= Robin Gee =

American dancer, choreographer, and filmmaker

Robin M. Gee is an American dancer, choreographer, and filmmaker. She serves on the faculty at the University of North Carolina at Greensboro as a professor of dance in the UNCG College of Visual and Performing Arts and was the founding faculty advisor for Delta Chi Xi honorary dance fraternity.

== Biography ==
Gee earned a Master of Fine Arts degree in dance choreography and performance from Sarah Lawrence College. She danced with New York-based companies Les Ballet Bagata and Maimouna Keita Dance Company. Gee serves as the director of the Greensboro Film Festival. She is also the artistic director of the African dance company Sugarfoote Productions, which she founded in 2006. She was the artistic director and choreographer of Cinque Folkloric Dance Company in New York for fifteen years.

Gee serves as an associate professor of dance at the University of North Carolina at Greensboro, teaching African dance, Caribbean dance, and contemporary dance at the UNCG College of Visual and Performing Arts. She was the founding faculty advisor for Delta Chi Xi.
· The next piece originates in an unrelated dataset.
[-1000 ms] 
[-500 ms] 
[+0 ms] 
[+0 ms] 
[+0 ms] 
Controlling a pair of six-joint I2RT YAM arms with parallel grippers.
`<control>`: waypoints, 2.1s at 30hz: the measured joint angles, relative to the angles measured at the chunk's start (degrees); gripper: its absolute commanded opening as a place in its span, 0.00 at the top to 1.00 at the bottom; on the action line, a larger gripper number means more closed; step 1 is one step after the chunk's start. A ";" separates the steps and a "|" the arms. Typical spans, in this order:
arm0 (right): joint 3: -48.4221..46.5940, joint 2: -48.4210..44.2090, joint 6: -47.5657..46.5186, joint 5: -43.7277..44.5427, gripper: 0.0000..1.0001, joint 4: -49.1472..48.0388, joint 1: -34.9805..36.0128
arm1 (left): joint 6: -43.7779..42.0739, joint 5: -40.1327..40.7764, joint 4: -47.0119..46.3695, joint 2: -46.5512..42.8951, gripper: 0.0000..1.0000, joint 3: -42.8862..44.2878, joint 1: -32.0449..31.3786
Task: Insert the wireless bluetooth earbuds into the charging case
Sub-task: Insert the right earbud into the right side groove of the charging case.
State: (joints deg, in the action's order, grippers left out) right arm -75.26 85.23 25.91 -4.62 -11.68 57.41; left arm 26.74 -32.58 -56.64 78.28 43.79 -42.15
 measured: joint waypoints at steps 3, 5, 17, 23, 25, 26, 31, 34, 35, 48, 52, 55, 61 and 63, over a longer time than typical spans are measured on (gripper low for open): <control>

In 2011 she performed Ramblin' Blues, a solo choreographed by Duane Cyrus and set to music of Aretha Franklin, at the North Carolina Dance Festival in Boone, Wilmington, and Greensboro. In 2013 Gee spent six months in Burkina Faso, studying dance and music as a Fulbright Scholar. In 2018 Gee directed the dance film Wanting. In 2019 she was featured in the dance documentary Transmission.
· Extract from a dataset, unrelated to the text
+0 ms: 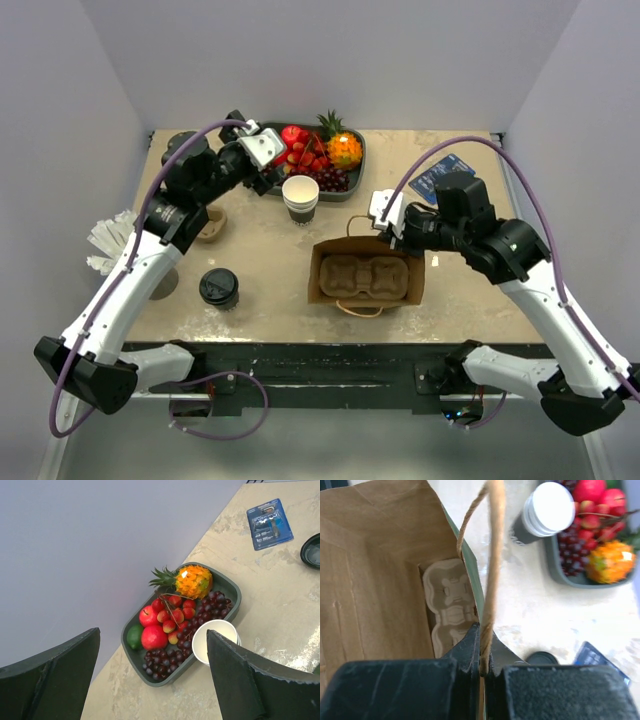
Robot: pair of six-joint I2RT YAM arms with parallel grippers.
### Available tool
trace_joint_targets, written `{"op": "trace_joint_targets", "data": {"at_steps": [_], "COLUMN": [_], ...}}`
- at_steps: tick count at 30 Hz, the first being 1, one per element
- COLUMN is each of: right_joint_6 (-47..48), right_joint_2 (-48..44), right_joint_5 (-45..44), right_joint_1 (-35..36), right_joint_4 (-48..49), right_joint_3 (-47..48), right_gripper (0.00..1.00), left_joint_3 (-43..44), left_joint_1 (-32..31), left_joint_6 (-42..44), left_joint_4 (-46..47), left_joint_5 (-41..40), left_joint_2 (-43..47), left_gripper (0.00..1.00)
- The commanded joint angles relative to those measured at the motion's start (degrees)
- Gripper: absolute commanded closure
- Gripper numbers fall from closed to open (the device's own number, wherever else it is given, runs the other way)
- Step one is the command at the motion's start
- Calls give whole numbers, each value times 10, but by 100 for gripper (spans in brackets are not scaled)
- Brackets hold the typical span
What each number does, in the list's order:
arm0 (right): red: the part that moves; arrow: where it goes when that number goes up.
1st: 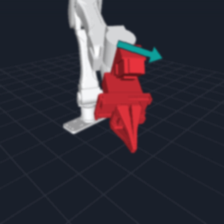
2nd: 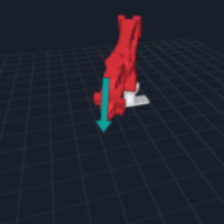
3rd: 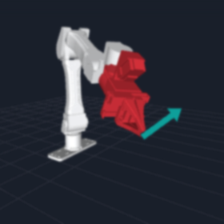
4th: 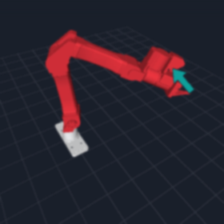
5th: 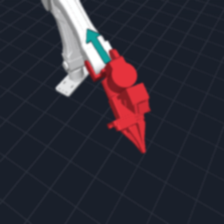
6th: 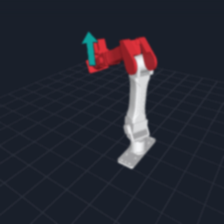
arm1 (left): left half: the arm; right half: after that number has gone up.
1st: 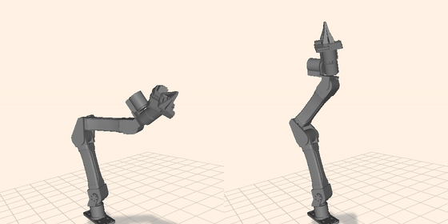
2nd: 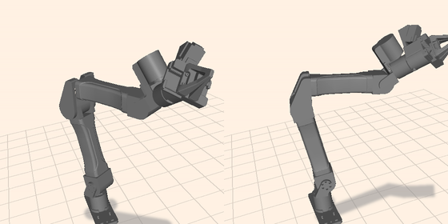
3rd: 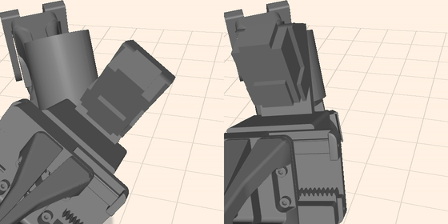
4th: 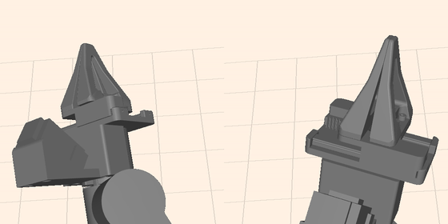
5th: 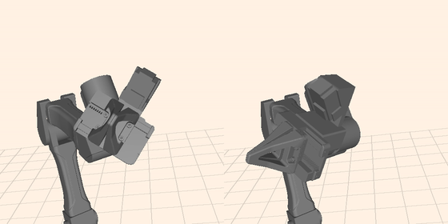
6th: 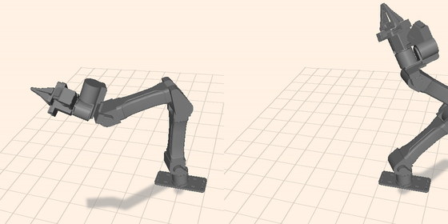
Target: Pack the takeout coffee
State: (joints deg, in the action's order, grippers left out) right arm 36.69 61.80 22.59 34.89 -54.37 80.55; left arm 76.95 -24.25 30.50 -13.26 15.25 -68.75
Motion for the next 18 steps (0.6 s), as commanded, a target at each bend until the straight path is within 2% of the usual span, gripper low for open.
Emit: {"op": "trace_joint_targets", "data": {"at_steps": [1,9,14,18], "right_joint_6": [15,62,71,65], "right_joint_2": [-24,-12,-11,-11], "right_joint_5": [-70,-171,-140,-80], "right_joint_1": [3,3,3,3], "right_joint_4": [74,205,217,163], "right_joint_3": [-16,-72,-87,-86], "right_gripper": [100,100,100,100], "left_joint_3": [-2,15,11,8], "left_joint_1": [5,5,5,6], "left_joint_6": [-18,-20,-18,-37], "left_joint_4": [29,35,30,4], "left_joint_5": [12,16,11,47], "left_joint_2": [-7,-27,-20,-10], "left_gripper": [9,9,8,9]}}
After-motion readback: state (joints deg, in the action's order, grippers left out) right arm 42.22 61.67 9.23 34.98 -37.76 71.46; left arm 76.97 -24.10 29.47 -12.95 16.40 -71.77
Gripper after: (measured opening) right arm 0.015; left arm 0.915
Gee is the recipient of the West African Research Association's Post Doctoral Fellowship in African Research and the Central Piedmont Regional Artists Hub Grant, which she was awarded in 2005 for her work on dance documentation in Guinea. She was awarded a postdoctoral research fellowship from the American Association of University Women for her work on The Mande Legacy, a multimedia dance documentation.